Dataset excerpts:
══════════

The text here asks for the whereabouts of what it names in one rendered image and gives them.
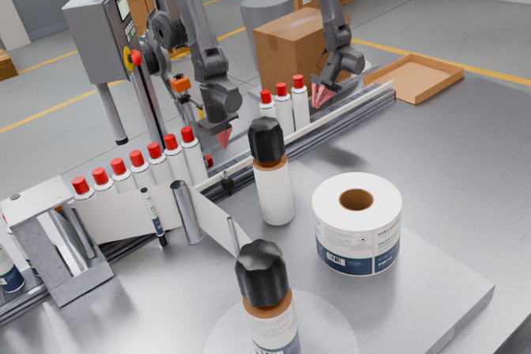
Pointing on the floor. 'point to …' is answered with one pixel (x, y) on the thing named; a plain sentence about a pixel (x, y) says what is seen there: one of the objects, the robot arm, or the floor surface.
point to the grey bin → (265, 12)
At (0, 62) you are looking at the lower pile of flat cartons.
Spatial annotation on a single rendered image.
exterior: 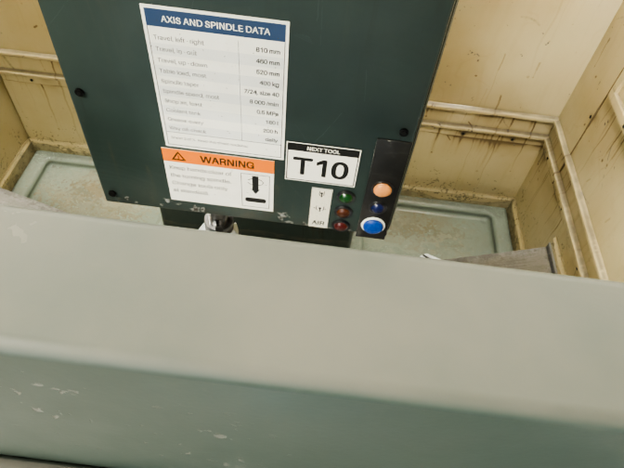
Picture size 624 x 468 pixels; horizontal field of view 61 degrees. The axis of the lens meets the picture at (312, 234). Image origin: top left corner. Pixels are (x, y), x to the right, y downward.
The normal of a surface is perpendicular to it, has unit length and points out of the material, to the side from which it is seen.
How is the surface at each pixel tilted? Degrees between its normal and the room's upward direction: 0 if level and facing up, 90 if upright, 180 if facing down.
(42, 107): 90
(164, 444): 90
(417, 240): 0
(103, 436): 90
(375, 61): 90
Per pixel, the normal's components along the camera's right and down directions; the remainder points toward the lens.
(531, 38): -0.10, 0.77
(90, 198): 0.07, -0.62
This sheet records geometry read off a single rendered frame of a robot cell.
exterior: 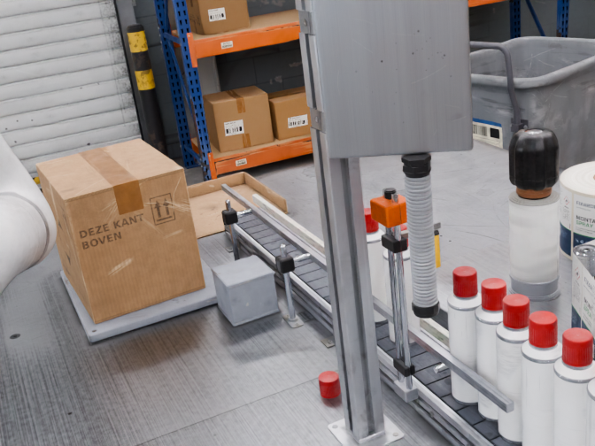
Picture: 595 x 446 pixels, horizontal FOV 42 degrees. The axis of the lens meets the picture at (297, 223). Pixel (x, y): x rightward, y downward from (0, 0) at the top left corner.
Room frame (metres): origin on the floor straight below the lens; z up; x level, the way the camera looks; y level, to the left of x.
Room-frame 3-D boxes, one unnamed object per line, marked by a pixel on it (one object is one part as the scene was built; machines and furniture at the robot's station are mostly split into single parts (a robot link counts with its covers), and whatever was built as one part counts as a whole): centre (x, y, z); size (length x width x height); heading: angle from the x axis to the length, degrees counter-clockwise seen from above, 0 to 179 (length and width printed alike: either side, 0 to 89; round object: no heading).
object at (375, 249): (1.20, -0.12, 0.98); 0.05 x 0.05 x 0.20
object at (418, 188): (0.85, -0.15, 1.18); 0.04 x 0.04 x 0.21
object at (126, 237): (1.55, 0.38, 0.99); 0.30 x 0.24 x 0.27; 25
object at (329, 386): (1.06, -0.02, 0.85); 0.03 x 0.03 x 0.03
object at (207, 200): (1.97, 0.20, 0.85); 0.30 x 0.26 x 0.04; 22
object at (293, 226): (1.32, -0.10, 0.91); 1.07 x 0.01 x 0.02; 22
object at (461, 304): (0.94, -0.22, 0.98); 0.05 x 0.05 x 0.20
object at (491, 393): (1.30, -0.03, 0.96); 1.07 x 0.01 x 0.01; 22
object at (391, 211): (0.97, -0.16, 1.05); 0.10 x 0.04 x 0.33; 112
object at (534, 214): (1.22, -0.41, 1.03); 0.09 x 0.09 x 0.30
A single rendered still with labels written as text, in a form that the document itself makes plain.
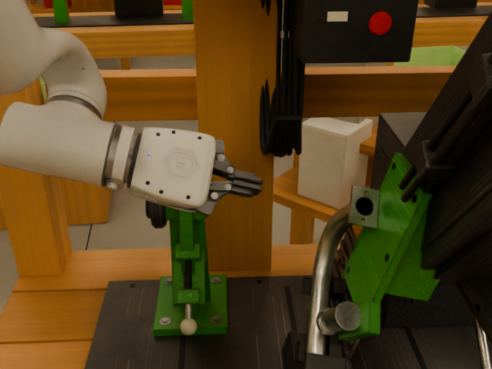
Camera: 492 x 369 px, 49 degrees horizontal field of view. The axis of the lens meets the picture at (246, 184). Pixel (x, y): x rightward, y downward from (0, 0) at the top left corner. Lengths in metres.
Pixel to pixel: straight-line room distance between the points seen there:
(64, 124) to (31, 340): 0.49
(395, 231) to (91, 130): 0.40
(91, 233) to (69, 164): 2.27
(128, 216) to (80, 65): 2.38
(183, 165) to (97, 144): 0.11
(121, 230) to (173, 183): 2.27
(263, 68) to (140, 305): 0.49
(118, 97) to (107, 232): 1.93
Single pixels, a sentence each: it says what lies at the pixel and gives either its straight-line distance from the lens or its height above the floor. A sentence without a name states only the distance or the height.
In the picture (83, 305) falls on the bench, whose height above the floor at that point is 0.88.
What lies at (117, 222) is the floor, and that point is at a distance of 3.03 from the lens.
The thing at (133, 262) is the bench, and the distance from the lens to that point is 1.20.
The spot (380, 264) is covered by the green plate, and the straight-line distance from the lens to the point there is 0.73.
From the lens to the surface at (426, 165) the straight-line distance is 0.59.
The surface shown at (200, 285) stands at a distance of 0.94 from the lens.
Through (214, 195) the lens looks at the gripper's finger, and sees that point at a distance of 0.71.
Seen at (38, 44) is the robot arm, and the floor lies 1.44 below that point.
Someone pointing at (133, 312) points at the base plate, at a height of 0.90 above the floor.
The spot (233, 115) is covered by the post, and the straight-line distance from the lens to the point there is 0.97.
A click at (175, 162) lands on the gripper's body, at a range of 0.70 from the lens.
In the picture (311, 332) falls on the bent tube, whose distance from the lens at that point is 0.84.
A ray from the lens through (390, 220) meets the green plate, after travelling 0.72.
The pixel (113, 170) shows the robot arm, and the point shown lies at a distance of 0.69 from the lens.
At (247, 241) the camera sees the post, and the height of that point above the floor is 0.95.
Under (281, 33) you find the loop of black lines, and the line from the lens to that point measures 0.94.
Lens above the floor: 1.58
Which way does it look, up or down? 28 degrees down
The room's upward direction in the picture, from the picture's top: straight up
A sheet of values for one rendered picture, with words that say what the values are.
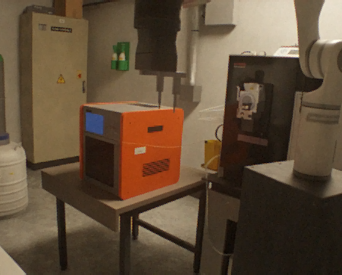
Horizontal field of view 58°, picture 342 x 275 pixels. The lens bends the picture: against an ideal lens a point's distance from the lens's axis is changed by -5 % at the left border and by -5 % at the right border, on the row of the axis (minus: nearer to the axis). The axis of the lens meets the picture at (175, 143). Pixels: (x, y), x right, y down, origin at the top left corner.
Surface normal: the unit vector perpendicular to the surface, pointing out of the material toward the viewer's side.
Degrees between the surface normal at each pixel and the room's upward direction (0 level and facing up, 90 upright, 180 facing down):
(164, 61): 90
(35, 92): 90
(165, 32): 101
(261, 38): 90
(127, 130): 90
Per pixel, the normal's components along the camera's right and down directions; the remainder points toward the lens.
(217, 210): -0.66, 0.12
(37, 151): 0.75, 0.19
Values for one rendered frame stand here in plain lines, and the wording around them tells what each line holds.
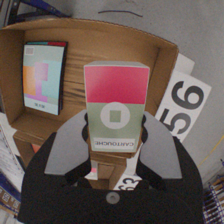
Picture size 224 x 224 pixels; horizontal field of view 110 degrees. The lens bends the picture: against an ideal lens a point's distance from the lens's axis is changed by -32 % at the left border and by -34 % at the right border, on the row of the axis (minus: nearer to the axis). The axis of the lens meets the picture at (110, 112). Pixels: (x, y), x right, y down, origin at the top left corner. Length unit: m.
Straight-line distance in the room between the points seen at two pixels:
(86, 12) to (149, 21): 0.54
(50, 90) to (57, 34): 0.15
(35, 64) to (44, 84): 0.06
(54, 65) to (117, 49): 0.15
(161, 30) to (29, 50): 1.02
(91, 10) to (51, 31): 0.83
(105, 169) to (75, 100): 0.33
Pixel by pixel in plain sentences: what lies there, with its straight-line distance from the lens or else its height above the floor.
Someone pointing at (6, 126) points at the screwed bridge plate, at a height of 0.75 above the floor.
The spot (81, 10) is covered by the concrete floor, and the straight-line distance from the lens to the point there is 1.16.
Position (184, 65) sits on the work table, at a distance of 0.35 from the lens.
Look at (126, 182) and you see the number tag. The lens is 0.42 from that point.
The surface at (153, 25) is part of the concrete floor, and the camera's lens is 1.13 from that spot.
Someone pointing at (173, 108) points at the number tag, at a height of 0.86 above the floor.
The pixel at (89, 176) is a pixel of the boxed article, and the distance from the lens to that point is 0.52.
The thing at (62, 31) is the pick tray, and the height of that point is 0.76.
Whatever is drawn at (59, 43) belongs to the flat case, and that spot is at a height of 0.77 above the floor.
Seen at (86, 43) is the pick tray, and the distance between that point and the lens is 0.29.
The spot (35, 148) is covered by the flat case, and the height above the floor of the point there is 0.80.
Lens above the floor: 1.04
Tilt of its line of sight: 60 degrees down
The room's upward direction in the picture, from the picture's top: 175 degrees counter-clockwise
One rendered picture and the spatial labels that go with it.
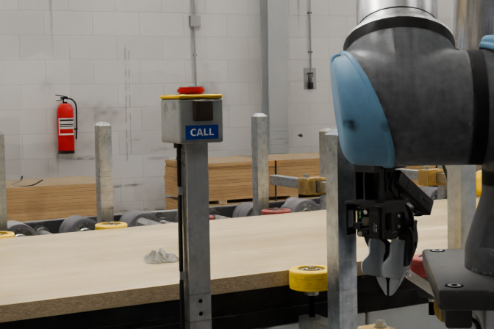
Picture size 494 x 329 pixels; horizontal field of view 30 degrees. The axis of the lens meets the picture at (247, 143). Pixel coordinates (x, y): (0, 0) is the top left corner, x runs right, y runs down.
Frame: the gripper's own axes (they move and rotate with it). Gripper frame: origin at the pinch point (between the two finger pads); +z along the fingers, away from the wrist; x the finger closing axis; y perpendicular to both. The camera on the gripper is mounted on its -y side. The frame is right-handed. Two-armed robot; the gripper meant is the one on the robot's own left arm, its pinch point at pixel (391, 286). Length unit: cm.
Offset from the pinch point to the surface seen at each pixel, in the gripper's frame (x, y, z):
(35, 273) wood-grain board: -62, 23, 2
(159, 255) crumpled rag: -52, 1, 0
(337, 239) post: -8.2, 3.0, -6.9
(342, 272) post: -7.6, 2.6, -1.6
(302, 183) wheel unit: -91, -92, -4
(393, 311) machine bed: -19.0, -29.6, 12.4
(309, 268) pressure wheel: -22.3, -7.6, 0.9
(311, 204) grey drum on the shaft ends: -118, -130, 8
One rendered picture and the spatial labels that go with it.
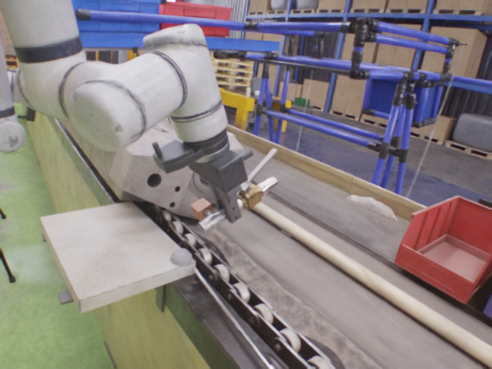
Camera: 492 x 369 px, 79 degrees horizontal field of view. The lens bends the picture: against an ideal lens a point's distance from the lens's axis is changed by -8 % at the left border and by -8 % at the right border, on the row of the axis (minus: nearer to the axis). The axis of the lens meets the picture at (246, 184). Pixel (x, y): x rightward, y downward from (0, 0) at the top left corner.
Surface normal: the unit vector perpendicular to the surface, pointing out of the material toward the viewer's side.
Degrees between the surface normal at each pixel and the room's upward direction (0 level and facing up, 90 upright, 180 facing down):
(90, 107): 108
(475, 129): 88
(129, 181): 90
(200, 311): 0
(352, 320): 0
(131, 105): 73
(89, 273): 0
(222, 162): 25
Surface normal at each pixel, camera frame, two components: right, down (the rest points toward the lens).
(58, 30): 0.78, 0.37
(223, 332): 0.14, -0.93
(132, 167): 0.60, 0.36
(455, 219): -0.79, 0.08
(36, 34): 0.26, 0.58
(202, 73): 0.86, 0.16
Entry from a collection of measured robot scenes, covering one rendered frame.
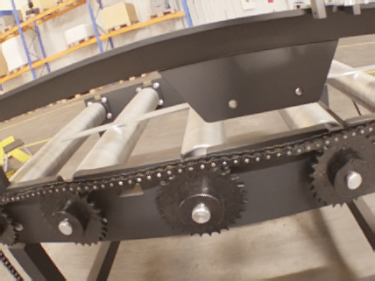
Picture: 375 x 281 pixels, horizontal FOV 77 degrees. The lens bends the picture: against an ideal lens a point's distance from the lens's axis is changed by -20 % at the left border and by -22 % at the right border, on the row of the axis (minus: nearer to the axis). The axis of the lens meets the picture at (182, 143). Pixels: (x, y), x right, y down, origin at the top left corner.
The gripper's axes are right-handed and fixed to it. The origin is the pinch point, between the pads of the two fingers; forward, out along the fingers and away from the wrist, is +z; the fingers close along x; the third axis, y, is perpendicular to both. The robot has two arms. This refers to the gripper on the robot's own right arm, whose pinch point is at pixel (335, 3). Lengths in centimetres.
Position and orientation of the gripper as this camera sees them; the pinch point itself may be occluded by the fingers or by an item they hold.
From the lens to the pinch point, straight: 45.5
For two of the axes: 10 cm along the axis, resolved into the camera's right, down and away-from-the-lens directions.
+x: 9.6, -1.9, -1.8
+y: -0.9, 4.2, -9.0
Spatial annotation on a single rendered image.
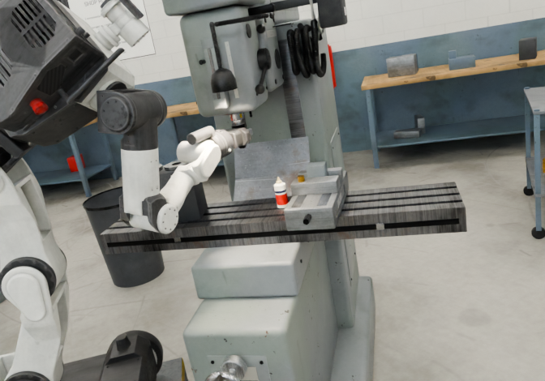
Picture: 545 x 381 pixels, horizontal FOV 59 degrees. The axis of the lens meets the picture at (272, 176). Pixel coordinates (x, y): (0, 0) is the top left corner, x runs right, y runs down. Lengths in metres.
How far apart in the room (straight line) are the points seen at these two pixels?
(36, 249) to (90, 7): 5.51
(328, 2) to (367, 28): 4.01
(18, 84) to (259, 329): 0.87
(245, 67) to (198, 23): 0.19
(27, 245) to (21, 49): 0.52
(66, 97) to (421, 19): 4.86
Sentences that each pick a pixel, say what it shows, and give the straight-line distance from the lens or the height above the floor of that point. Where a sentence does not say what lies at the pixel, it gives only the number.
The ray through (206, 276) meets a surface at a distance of 1.57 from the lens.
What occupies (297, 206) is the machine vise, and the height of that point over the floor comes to 1.02.
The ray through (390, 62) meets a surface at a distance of 5.22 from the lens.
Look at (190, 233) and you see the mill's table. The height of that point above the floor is 0.93.
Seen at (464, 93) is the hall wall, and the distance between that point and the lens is 5.84.
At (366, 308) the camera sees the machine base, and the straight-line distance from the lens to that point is 2.45.
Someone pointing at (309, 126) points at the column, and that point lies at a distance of 1.95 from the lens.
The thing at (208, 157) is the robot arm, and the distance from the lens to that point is 1.38.
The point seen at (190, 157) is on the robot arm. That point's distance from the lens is 1.42.
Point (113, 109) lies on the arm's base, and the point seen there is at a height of 1.43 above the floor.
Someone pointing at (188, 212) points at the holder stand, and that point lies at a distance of 1.72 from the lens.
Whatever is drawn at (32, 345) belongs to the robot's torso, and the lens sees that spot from 1.57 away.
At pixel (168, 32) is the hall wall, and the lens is 6.28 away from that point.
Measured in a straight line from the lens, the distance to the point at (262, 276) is 1.51.
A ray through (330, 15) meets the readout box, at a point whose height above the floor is 1.55.
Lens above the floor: 1.53
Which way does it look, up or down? 16 degrees down
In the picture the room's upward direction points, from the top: 10 degrees counter-clockwise
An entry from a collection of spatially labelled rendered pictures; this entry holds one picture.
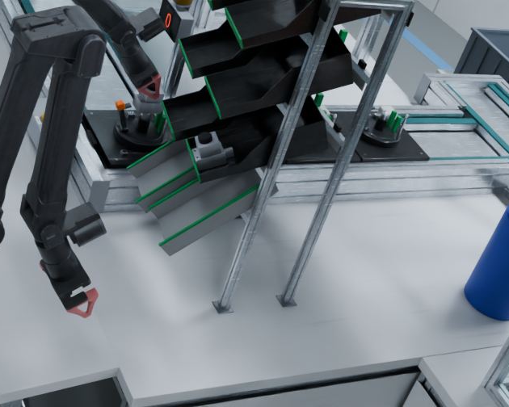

══════════

■ TASK STATEMENT
When you reach the line that has "(37, 151): 0.75, 0.19" in the data above, start repeating lines exactly, and stop after the line that has "Picture size 224"; pictures stay out.

■ PROBLEM SOLUTION
(37, 151): 0.75, 0.19
Values for one rendered frame stand here in plain lines, and the wording around them tells what each line holds.
Picture size 224 x 224 pixels; horizontal field of view 110 degrees. The lens bends the picture: against an ideal lens a point's distance from the lens's axis is changed by -32 % at the left border and by -34 % at the right border, on the row of the axis (minus: nearer to the axis). The axis of the lens meets the picture at (110, 112). Pixels: (x, y), x right, y down, origin at the top left corner. Length unit: m.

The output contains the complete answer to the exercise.